Bart recalls that things changed when "the chieftains at MGM got a better idea. Instead of making a poignant little antiwar movie, why not make a teen Rambo and turn the project over to John Milius, a genial filmmaker who loved war movies. The idea was especially popular with a member of the MGM board of directors, General Alexander Haig, the former Nixon chief of staff, who yearned to supervise the film personally and develop a movie career."

Bart says most of MGM's executives, except for Yablans, were opposed to Milius directing. Bart claims he made a last minute attempt to get Reynolds to direct the film and went to see Spielberg. However, by this stage, Fandango was in rough cut, and Bart sensed that Spielberg was disappointed in the film and would not speak up for Reynolds. Milius was signed to direct at a fee of $1.25 million, plus a gun of his choice.

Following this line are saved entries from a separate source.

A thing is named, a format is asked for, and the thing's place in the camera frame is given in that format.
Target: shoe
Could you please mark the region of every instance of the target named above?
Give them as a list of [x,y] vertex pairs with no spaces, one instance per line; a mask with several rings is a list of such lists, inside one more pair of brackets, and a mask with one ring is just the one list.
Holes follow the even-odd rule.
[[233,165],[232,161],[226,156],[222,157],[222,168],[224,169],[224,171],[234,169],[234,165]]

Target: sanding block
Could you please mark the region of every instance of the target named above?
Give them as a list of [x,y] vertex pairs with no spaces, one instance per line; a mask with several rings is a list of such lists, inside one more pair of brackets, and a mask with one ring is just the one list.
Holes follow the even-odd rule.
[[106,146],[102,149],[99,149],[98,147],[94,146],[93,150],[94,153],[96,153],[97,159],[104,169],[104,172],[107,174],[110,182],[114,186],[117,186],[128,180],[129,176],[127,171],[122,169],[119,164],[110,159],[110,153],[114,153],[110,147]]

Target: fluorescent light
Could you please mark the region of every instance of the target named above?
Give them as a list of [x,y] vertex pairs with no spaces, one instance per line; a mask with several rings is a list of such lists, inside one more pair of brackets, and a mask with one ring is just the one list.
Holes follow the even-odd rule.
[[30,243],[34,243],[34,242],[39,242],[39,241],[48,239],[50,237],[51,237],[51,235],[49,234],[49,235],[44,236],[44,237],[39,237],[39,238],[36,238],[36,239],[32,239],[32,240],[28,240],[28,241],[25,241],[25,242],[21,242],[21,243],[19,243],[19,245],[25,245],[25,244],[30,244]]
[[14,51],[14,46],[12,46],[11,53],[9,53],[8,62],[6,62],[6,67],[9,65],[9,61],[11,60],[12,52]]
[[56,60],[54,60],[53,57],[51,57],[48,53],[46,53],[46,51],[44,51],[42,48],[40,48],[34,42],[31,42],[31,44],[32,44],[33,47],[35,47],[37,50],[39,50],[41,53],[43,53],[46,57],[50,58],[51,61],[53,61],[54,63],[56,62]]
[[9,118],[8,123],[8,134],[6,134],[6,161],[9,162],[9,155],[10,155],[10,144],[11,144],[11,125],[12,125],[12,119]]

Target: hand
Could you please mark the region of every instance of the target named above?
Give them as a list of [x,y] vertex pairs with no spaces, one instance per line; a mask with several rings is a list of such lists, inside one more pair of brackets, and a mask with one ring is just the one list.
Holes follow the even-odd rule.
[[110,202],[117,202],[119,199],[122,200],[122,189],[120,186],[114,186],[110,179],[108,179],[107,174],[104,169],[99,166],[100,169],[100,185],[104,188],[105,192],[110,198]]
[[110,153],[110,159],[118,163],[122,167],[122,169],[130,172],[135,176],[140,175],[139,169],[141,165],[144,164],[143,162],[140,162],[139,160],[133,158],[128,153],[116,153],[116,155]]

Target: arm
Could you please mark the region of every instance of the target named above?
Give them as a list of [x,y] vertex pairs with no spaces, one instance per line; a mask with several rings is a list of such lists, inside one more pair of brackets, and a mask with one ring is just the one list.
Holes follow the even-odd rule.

Milius set about rewriting the script. He and Haig devised a backstory in which the circumstances of the invasion would occur; this was reportedly based on Hitler's proposed plans to invade the U.S. during World War II. Haig took Milius under his wing, bringing him to the Hudson Institute, the conservative think tank founded by Herman Kahn, to develop a plausible scenario. Milius saw the story as a Third World liberation struggle in reverse; Haig introduced Nicaragua and suggested that, with the collapse of NATO, a left-wing Mexican government would participate in the Soviet invasion, effectively splitting the U.S. in half. Bart says, "Even Milius was taken aback by Haig's approach to the project. 'This is going to end up as a jingoistic, flag-waving movie,' Milius fretted. As a result, the budget of this once $6 million movie almost tripled."

Other changes included a shift in focus from conflict within the group to conflict between the teens and their oppressors, and the acceleration of the ages of some of the characters from early teens to high school age and beyond. There was also the addition of a sequence where some children visit a camp to find their parents have been brainwashed.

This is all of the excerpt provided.